床ずれの発生要因 外的要因の種類と充実度の違い

床ずれは、医療業界においては「褥瘡(じょくそう)」と呼ばれます。
寝たきりの状態が長い入院患者や、在宅で横たわる姿勢が長い寝たきりの高齢者に特に多く、これから超高齢化が進むにつれて、床ずれに悩む患者も拡大するのではないかと介護の分野でも問題視されています。
そのため、入院が長期化する患者には予防具を用いたり、日々の観察を注意深く行うようにケアが進められています。

○褥瘡の発生要因

褥瘡は、「身体に加わった外力は骨と皮膚表層の間の軟部組織の血流を低下、あるいは停止させる。この状況が一定時間持続されると組織は不可逆的な阻血性障害に陥り褥瘡となる。」引用:maruhoホームページ http://www.maruho.co.jp/medical/jokusoujiten_fm/outline/outline3/page1/page1.html
という風に定義づけされています。
●直接的な要因
床ずれが起こる直接の発生要因は、定義づけにもあるように、骨の突出部分や常に床面に触れている部分に体重や負荷がかかることで、皮膚と骨の間で摩擦が起き、また圧迫によって血流が著しく低下することが、最も大きいでしょう。

●間接的な要因
床ずれは、直接外力が加わること以外にも、さまざまな理由となりえる要因があります。

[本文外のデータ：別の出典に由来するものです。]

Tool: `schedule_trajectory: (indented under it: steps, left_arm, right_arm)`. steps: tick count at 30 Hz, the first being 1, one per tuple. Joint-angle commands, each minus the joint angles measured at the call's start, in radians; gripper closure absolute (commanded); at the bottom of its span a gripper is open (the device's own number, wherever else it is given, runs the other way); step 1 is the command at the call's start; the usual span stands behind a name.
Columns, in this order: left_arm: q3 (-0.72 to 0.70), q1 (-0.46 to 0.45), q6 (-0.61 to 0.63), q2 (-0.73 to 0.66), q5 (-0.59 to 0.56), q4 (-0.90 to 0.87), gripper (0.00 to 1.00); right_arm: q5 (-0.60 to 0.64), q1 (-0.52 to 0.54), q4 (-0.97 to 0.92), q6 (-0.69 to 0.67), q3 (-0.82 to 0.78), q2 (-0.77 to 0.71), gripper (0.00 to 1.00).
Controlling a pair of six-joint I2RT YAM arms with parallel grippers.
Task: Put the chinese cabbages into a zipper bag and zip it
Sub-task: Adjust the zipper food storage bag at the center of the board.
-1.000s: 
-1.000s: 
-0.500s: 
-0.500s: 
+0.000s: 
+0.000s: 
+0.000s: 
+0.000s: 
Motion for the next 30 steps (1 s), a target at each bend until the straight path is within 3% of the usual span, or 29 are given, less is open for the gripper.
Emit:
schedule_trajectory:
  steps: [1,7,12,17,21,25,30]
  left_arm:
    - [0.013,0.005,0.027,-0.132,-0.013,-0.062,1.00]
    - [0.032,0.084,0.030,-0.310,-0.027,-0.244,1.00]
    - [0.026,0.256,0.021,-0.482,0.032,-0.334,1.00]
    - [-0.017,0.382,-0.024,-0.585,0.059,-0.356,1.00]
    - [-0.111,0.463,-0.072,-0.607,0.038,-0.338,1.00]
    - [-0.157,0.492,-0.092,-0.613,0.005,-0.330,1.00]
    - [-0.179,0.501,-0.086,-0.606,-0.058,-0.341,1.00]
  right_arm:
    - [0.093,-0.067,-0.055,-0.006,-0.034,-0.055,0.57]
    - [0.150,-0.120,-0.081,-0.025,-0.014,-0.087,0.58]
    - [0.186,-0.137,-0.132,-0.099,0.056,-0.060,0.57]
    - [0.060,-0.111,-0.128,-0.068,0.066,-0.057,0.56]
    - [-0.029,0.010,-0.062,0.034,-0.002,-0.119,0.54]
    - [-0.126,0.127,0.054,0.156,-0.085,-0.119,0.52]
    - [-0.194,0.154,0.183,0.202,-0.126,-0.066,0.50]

これは人それぞれの環境や病気によって、発生レベルや頻度が大きく変わりますので、患者ごとに合ったケアが大切になります。
間接的な発生要因の中でも、全身的または局所的に大別することができます。
全身的な発生要因であれば、栄養を経口摂取出来ずに偏った食生活になると、栄養分が不足しがちになり、皮下脂肪や筋力量が減少します。そのため骨が突出しやすくなって、褥瘡が進む状態に陥りやすくなります。栄養が不足すると、低アルブミン血症によるむくみや皮膚弾力の低下が起こります。
その他、寝た切りの状態を引き起こした病気の治療のための投薬や、創傷治癒の遅延なども原因となります。
●社会的な要因
病院施設内の看護や介護体制の充実度、近隣施設と連携した福祉制度やサービスの充実度、マンパワー(介護力)不足、経済的な問題の度合いによって、施される介護の満足度も異なります。
●局所的な要因
高齢者が年齢を重ねることにより、肌の潤いが不足して皮膚の乾燥が進みます。表皮が薄くなり刺激に弱くなっていくのも一つの要因です。
体位を変える時の摩擦にも弱くなり、こすれた箇所から床ずれが生じやすくなります。免疫低下により感染症を起こしやすくなり、炎症も進行が早くなります。

まとめ

床ずれは、直接的な突出部位の摩擦だけではなく、投薬や寝たきりの環境、介護サービス頻度の度合いや加齢による体そのものの変化など、さまざまな発生要因が絡み合って起こります。一つ一つの発生原因を取り除きながら、より快適に患者が過ごせる環境を作ることが大切です。